Quando il filtro si rompe
Di solito, abbiamo un sistema di sicurezza che impedisce a queste intuizioni magiche di prendere il sopravvento: la corteccia prefrontale. È la parte razionale, quella che dovrebbe dire: “Giuliana, è solo sale, il cloruro di sodio non influenza il mercato del lavoro”. Ma studi di neuroimaging mostrano che sotto stress prolungato, o in persone con tratti di personalità schizotipica, la connessione tra la parte emotiva e quella razionale si indebolisce.
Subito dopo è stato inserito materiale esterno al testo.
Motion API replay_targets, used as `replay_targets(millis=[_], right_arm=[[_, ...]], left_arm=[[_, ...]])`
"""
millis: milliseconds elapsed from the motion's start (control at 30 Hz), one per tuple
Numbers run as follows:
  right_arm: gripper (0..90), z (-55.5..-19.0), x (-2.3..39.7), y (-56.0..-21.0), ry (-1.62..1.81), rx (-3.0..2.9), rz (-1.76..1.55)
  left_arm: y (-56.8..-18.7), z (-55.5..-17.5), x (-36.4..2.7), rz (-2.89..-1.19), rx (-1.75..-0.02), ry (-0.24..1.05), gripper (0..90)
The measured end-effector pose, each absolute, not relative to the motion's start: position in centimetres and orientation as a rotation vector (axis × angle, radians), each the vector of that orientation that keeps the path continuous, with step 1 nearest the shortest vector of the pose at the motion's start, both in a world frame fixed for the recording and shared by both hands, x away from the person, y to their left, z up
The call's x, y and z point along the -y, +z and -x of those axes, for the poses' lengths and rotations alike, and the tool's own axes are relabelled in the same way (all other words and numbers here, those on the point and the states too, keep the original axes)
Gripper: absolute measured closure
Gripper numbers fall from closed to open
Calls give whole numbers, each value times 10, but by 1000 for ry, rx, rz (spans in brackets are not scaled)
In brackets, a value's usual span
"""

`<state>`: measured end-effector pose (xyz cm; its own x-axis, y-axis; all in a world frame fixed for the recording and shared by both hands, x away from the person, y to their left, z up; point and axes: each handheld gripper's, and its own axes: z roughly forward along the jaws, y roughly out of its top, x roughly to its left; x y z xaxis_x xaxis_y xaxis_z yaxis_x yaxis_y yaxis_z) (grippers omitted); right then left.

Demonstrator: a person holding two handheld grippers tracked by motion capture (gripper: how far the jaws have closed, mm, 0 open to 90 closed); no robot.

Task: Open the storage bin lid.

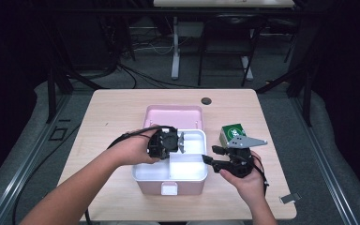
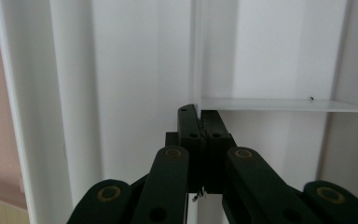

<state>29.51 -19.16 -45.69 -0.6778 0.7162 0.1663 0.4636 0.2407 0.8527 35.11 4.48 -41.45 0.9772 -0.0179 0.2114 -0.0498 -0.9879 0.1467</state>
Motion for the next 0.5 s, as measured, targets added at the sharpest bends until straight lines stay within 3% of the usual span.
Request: replay_targets(millis=[500], right_arm=[[449,-279,209,-428,1491,-2156,-1081]], left_arm=[[-394,-356,-54,-2980,-71,335,894]])
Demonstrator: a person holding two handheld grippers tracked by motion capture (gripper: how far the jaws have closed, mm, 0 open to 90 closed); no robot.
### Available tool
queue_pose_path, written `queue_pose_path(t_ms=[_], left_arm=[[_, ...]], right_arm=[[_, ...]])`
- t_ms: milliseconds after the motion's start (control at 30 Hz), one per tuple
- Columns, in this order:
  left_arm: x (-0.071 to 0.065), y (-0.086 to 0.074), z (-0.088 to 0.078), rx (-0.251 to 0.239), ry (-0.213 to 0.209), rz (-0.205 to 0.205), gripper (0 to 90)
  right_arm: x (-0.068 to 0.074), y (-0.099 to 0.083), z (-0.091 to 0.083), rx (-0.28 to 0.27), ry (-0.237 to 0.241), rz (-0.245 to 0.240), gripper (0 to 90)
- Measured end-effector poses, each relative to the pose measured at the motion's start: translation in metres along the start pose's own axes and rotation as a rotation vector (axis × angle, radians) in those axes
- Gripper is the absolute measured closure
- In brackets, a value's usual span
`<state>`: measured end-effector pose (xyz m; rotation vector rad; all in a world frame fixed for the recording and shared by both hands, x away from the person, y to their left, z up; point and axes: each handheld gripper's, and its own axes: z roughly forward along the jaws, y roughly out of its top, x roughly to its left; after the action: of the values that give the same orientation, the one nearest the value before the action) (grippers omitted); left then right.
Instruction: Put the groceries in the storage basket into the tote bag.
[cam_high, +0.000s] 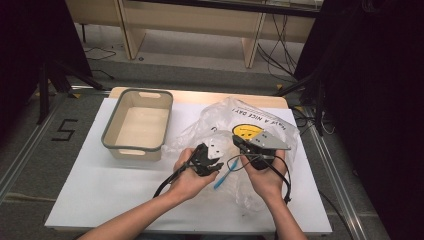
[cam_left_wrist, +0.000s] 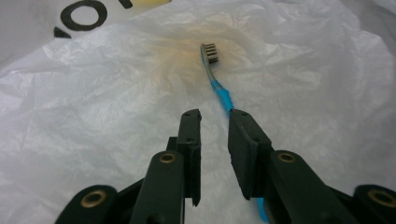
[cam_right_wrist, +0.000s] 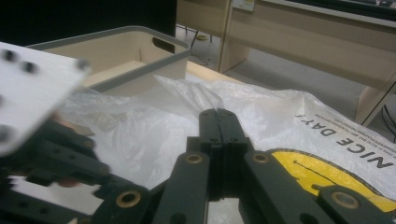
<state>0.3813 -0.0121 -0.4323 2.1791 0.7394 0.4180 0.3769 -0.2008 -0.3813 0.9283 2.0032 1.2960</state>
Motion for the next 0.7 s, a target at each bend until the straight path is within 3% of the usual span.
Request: queue_pose_path(t_ms=[200, 367, 700], left_arm=[[0.005, -0.016, -0.029, -0.009, 0.000, 0.007, 67.1], [0.016, -0.023, -0.050, -0.035, 0.015, -0.012, 62.1], [0.028, -0.039, -0.070, -0.043, 0.024, -0.063, 58.8]], right_arm=[[0.000, -0.001, 0.000, 0.004, 0.003, -0.002, 90.0], [0.001, -0.002, 0.000, 0.014, 0.009, -0.007, 90.0], [0.004, -0.007, -0.001, 0.048, 0.030, -0.012, 90.0]])
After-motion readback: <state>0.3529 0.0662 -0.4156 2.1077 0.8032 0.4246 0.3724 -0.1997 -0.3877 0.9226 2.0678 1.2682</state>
Il “veto” della ragione non arriva.
È interessante notare come i rituali di Giuliana abbiano una geometria precisa. Bussare sul legno, gettare il sale: sono tutti movimenti che vanno via dal corpo. Gli psicologi cognitivi hanno scoperto che queste azioni fisiche di allontanamento riducono davvero la vividezza delle immagini mentali negative. È come se Giuliana stesse fisicamente spingendo via la simulazione del disastro. Non è solo teatro; è un tentativo disperato di hacking del proprio sistema nervoso. Tuttavia, questo sollievo ha un prezzo salato. Ogni volta che Giuliana esegue il rituale e la catastrofe non avviene, il suo cervello impara la lezione sbagliata: “Vedi? Ha funzionato perché hai gettato il sale”. Si chiama rinforzo negativo. Più lo fa, più si convince che sia necessario. È una trappola perfetta. L’illusione di controllo diventa una prigione.
Uscire dal labirinto magico
Come si aiuta qualcuno che crede che i propri pensieri possano uccidere? Non con la logica bruta. Dire a Giuliana “non è vero” serve a poco, perché la sua esperienza emotiva le dice che è vero. La scienza clinica oggi suggerisce un approccio più sofisticato, quasi diplomatico. Si inizia con la tecnologia “SlowMo”. Il pensiero paranoide è veloce, automatico, viscerale. La terapia insegna a rallentare. A visualizzare quei pensieri come notifiche pop-up su un computer: puoi vederle senza cliccarci sopra. Poi, c’è la parte più difficile: l’esposizione. Giuliana deve imparare a tollerare il rischio. Deve versare il sale e… non fare nulla. Deve sedersi con quella paura, guardarla in faccia e scoprire che il mondo non crolla. Deve riscrivere il codice del suo cervello, trasformando l’errore di predizione (“succederà qualcosa di terribile”) in una nuova evidenza (“non è successo niente”). Il confine tra una credenza culturale innocua e la patologia è sottile. Se Giuliana crede che il 17 porti sfortuna ma prende l’aereo lo stesso, è folclore. Se perde occasioni di vita, si isola e vive nel terrore, è una gabbia clinica che richiede le chiavi della psicoterapia. Riflettendo sul caso di Giuliana, è difficile non vedere un riflesso di noi stessi. In un mondo sempre più complesso e imprevedibile, la tentazione di cercare schemi nascosti, di trovare un “senso” anche dove c’è solo caso, è potente. Forse la guarigione non sta nell’eliminare ogni traccia di pensiero magico sarebbe disumano ma nel non permettere alla paura di decidere quale strada prendere al mattino.